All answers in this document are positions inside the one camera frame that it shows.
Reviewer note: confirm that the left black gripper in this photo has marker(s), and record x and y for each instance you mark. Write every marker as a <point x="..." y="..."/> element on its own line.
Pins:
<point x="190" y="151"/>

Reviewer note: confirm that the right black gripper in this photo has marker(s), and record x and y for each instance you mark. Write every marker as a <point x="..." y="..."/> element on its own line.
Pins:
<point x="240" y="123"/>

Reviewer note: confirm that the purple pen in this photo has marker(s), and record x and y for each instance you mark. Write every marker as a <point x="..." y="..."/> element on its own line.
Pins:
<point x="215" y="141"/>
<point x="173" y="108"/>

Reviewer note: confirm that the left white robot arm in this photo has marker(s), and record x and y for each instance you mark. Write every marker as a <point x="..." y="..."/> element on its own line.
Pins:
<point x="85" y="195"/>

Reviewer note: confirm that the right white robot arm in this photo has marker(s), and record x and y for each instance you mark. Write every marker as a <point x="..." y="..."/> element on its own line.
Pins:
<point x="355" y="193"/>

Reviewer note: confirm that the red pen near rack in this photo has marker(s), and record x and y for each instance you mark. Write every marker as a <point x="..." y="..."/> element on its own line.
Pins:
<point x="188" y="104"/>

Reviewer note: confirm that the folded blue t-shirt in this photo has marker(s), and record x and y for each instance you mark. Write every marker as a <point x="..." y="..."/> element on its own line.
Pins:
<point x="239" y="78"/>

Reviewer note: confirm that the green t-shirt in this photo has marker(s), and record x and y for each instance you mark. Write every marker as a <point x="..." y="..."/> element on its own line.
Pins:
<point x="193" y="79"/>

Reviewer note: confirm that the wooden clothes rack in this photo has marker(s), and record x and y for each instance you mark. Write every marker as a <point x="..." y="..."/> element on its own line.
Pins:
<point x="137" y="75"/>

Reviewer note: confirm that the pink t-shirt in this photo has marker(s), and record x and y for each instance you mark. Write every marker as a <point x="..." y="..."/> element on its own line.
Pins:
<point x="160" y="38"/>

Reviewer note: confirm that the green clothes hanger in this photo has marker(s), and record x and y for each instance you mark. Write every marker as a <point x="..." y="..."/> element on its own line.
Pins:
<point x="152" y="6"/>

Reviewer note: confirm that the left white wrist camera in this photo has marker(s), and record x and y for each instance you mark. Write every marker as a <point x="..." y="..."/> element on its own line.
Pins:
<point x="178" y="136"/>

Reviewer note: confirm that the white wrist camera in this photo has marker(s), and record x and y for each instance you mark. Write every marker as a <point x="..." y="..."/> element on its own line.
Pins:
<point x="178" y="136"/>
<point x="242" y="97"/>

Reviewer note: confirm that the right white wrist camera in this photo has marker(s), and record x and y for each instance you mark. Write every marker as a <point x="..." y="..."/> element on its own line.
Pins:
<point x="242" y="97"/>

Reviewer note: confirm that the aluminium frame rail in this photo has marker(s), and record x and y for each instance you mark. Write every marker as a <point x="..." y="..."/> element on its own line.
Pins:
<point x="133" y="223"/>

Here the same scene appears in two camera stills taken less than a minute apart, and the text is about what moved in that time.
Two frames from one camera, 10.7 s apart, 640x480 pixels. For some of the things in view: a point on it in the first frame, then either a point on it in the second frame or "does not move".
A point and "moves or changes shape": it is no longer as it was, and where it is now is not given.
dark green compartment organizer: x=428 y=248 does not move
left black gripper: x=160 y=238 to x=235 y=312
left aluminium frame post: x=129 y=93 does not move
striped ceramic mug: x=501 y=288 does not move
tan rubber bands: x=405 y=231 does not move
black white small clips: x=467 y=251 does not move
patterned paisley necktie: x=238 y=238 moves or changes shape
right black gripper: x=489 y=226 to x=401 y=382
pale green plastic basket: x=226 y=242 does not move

→ **Task item**: Extract each line holding the word "wrist" from the records.

→ **Task answer**:
Reviewer note: confirm that the left white wrist camera in this photo has marker(s), and record x and y for each instance you mark. Write every marker as a <point x="..." y="..."/> element on its own line.
Reviewer note: confirm that the white wrist camera in this photo has marker(s), and record x and y for each instance you mark. Write every marker as a <point x="..." y="..."/> element on its own line.
Reviewer note: confirm that the right white wrist camera in this photo has marker(s), and record x and y for each instance you mark. Write every marker as a <point x="..." y="..."/> element on its own line.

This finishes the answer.